Well I made a bunch O' clay balls, been a shooting them a lot outa my Dankungs, they work good, accurate to mebbe 15 yards, ran outa ammo for my A+, PS1 with the original bands,(my draw is 31") so shot bout couple hundred of the clay balls== AARRGGHhhh= that's a NO-NO->
DANG- my bands are starting to tear- got bad stretch marks on the bottom bands, and are looking bad, still shootable with some heavier ammo, but no more of the lightweight stuff for my A+, they come out fast, , and the noise they make, I believe is the bands slapping the fork as they go over, at least that's what they look like from the markings on them, with heavier ammo it shoots much quieter, at least this what I'm a thinking.
I did notice that on the Dankungs(same 31" draw) there is no indication of any wear or abnormal markings on the bands, seems like they will handle almost any size ammo without any adverse affects, cause I do shoot bout anything that will fit in the pouch=large or small,


----------



## NaturalFork (Jan 21, 2010)

Tubes usually hold up better than flats


----------



## Tex-Shooter (Dec 17, 2009)

Tubes usually have a longer life manly because tubes shoot slower.
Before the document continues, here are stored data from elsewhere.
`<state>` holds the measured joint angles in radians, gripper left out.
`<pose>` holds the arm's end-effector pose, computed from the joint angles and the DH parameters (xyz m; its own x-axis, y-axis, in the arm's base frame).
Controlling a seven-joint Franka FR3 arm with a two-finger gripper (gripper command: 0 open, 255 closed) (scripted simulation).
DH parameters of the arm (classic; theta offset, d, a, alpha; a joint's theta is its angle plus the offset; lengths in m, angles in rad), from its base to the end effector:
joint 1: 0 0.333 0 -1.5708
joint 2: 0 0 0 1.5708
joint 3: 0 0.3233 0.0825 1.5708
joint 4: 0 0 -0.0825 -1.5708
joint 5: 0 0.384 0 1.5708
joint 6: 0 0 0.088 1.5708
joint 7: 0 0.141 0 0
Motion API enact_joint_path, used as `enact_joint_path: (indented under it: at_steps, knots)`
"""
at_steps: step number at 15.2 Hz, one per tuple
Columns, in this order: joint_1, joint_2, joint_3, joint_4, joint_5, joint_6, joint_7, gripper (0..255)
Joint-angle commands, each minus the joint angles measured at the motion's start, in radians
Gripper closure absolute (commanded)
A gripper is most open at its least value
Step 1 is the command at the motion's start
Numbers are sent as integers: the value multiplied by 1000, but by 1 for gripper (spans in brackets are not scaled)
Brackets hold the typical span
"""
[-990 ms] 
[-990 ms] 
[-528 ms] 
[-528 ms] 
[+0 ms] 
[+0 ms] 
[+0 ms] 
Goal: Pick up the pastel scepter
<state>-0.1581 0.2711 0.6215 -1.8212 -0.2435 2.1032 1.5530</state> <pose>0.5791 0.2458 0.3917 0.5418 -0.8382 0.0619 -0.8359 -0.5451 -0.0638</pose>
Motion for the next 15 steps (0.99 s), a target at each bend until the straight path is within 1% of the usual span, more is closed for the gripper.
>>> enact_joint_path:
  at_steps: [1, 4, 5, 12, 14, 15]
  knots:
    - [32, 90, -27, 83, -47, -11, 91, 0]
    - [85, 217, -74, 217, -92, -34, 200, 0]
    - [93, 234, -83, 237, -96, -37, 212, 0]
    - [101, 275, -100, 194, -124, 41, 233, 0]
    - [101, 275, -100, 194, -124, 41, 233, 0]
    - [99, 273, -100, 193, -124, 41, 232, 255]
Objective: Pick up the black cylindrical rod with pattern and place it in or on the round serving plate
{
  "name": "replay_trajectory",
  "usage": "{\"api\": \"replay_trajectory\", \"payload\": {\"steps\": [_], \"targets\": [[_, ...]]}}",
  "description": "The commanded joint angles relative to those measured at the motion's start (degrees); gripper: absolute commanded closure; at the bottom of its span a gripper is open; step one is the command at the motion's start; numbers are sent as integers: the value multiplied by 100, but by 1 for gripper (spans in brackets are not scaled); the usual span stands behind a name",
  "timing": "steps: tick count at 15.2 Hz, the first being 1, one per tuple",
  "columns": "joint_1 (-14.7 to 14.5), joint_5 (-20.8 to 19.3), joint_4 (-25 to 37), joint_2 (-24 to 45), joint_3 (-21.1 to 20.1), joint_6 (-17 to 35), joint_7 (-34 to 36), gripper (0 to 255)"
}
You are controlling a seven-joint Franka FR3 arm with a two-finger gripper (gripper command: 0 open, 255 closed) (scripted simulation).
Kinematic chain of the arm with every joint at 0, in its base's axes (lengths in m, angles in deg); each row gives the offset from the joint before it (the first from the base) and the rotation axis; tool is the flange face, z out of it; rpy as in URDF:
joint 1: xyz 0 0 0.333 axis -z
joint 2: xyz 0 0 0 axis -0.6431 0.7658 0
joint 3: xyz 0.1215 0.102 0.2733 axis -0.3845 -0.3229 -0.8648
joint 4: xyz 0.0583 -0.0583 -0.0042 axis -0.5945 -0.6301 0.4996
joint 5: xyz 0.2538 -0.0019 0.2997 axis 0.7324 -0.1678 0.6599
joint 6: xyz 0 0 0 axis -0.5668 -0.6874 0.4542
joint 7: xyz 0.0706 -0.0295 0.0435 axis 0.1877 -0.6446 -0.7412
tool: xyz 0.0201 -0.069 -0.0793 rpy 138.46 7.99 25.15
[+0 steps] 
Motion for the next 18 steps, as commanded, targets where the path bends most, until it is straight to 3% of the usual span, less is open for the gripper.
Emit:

I have not found any band set up's that will out last Saunders flat bands out of a Saunders flat band slingshot though. I test a little for them once in a while and have gotten over 2000 shots from a set of there bands more than once. I think the reason is three fold; a no tie pouch, ramp style tips and bands that shoot at a moderate speed with 1/2 inch steel shot. I know that my Express band sets won't touch them in band life, even when shot from there slingshot. -- Tex


----------



## NaturalFork (Jan 21, 2010)

Tex-Shooter said:


> Tubes usually have a longer life manly because tubes shoot slower. I have not found any band set up's that will out last Saunders flat bands out of a Saunders flat band slingshot though. I test a little for them once in a while and have gotten over 2000 shots from a set of there bands more than once. I think the reason is three fold; a no tie pouch, ramp style tips and bands that shoot at a moderate speed with 1/2 inch steel shot. I know that my Express band sets won't touch them in band life, even when shot from there slingshot. -- Tex


I have NEVER broken the rubber on the saunders bands. I have broken the pouches though. They are very rugged. But they are also like $8 a pop.


----------



## Dayhiker (Mar 13, 2010)

> Tubes usually have a longer life manly because tubes shoot slower.


Which I think is good when you're shooting clay, because when you zip the clay balls out at high speeds they fly more erratically than I like.


----------